» **Information shown**
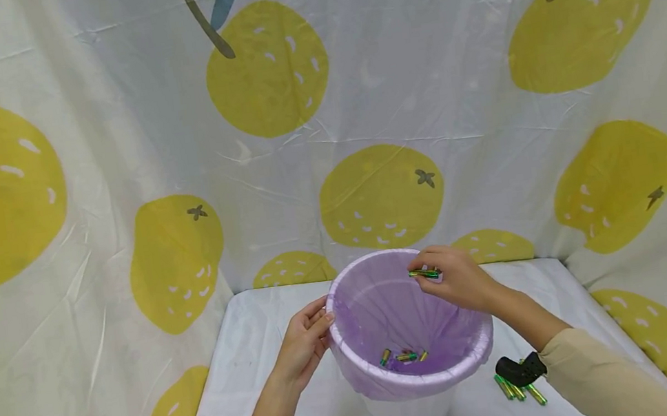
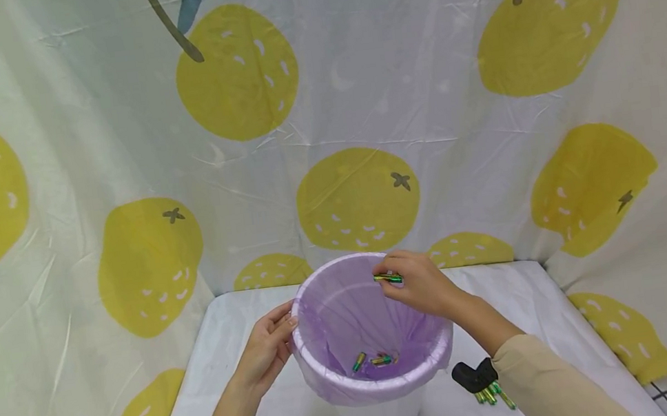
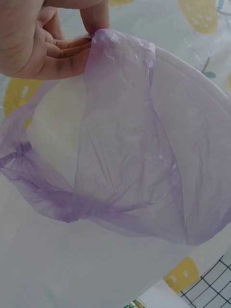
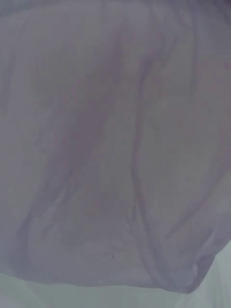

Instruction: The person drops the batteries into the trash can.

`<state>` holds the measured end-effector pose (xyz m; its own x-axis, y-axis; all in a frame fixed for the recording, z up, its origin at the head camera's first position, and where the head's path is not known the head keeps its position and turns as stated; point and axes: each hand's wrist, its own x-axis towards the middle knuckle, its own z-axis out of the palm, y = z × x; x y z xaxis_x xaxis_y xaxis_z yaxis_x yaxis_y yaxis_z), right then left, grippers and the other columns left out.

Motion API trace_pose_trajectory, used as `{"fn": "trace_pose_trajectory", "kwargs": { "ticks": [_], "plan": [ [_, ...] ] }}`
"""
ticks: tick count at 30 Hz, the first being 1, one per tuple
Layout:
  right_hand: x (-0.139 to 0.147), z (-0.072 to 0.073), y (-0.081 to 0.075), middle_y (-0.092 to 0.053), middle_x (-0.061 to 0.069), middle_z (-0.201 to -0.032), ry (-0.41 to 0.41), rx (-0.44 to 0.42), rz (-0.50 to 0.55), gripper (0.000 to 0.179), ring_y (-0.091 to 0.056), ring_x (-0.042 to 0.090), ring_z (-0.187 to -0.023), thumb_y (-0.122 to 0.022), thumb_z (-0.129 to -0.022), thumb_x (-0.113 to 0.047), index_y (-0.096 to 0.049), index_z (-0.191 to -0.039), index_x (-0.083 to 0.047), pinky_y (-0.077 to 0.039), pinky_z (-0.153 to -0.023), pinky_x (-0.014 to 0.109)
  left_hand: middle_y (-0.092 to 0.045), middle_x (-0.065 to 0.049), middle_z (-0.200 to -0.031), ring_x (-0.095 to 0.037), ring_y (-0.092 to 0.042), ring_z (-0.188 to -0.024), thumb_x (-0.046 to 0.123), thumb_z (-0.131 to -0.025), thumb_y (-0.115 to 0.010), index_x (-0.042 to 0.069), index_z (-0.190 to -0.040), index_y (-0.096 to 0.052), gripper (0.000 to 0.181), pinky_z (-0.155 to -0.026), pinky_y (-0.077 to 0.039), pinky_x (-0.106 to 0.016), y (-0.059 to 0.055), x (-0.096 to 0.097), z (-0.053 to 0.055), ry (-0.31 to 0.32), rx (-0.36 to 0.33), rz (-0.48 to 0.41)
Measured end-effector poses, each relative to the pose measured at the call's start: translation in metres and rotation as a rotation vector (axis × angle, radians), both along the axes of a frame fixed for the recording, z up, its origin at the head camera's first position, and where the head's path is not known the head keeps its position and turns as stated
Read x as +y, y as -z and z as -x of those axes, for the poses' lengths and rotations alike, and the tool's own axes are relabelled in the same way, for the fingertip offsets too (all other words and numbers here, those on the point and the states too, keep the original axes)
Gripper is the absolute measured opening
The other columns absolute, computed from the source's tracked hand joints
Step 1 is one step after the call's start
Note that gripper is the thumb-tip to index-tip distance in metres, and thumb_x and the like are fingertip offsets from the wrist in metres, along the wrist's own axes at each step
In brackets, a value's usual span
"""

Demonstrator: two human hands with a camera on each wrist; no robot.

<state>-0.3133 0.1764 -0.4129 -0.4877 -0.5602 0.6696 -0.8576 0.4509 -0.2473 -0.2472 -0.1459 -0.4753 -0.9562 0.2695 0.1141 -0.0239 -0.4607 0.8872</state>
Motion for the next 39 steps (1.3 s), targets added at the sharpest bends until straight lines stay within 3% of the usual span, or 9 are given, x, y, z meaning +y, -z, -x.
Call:
{"fn": "trace_pose_trajectory", "kwargs": {
  "ticks": [7,21,39],
  "plan": [
    [-0.008,0.002,-0.002,-0.069,-0.004,-0.104,0.0,-0.024,-0.014,0.028,-0.057,0.009,-0.077,-0.083,-0.084,-0.008,-0.074,-0.111,-0.012,-0.053,-0.062,0.03,-0.063,-0.006,-0.101,-0.012,-0.064,-0.086,-0.003,-0.104,-0.054,-0.017,-0.149,-0.034,0.051,-0.073,-0.056,-0.023,0.001,0.002,0.001,0.004,0.002,0.002],
    [-0.006,-0.001,-0.002,-0.069,-0.006,-0.097,-0.052,-0.005,-0.025,0.026,-0.058,0.009,-0.076,-0.082,-0.083,-0.003,-0.074,-0.106,-0.012,-0.054,-0.062,0.032,-0.064,-0.006,-0.104,-0.012,-0.065,-0.087,-0.002,-0.103,-0.056,-0.017,-0.148,-0.034,0.052,-0.074,-0.056,-0.024,0.003,0.002,0.001,-0.001,-0.011,0.002],
    [0.014,-0.01,-0.004,-0.07,-0.007,-0.098,0.006,-0.061,-0.059,0.025,-0.062,0.018,-0.077,-0.083,-0.084,-0.007,-0.075,-0.107,-0.011,-0.054,-0.065,0.032,-0.063,-0.006,-0.103,-0.012,-0.065,-0.086,-0.003,-0.103,-0.055,-0.017,-0.149,-0.034,0.052,-0.073,-0.056,-0.023,0.002,0.001,-0.001,-0.016,-0.008,-0.001]
  ]
}}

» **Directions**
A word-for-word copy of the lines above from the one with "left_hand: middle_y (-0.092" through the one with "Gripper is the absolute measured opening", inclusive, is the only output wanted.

» **Answer to this task**
  left_hand: middle_y (-0.092 to 0.045), middle_x (-0.065 to 0.049), middle_z (-0.200 to -0.031), ring_x (-0.095 to 0.037), ring_y (-0.092 to 0.042), ring_z (-0.188 to -0.024), thumb_x (-0.046 to 0.123), thumb_z (-0.131 to -0.025), thumb_y (-0.115 to 0.010), index_x (-0.042 to 0.069), index_z (-0.190 to -0.040), index_y (-0.096 to 0.052), gripper (0.000 to 0.181), pinky_z (-0.155 to -0.026), pinky_y (-0.077 to 0.039), pinky_x (-0.106 to 0.016), y (-0.059 to 0.055), x (-0.096 to 0.097), z (-0.053 to 0.055), ry (-0.31 to 0.32), rx (-0.36 to 0.33), rz (-0.48 to 0.41)
Measured end-effector poses, each relative to the pose measured at the call's start: translation in metres and rotation as a rotation vector (axis × angle, radians), both along the axes of a frame fixed for the recording, z up, its origin at the head camera's first position, and where the head's path is not known the head keeps its position and turns as stated
Read x as +y, y as -z and z as -x of those axes, for the poses' lengths and rotations alike, and the tool's own axes are relabelled in the same way, for the fingertip offsets too (all other words and numbers here, those on the point and the states too, keep the original axes)
Gripper is the absolute measured opening

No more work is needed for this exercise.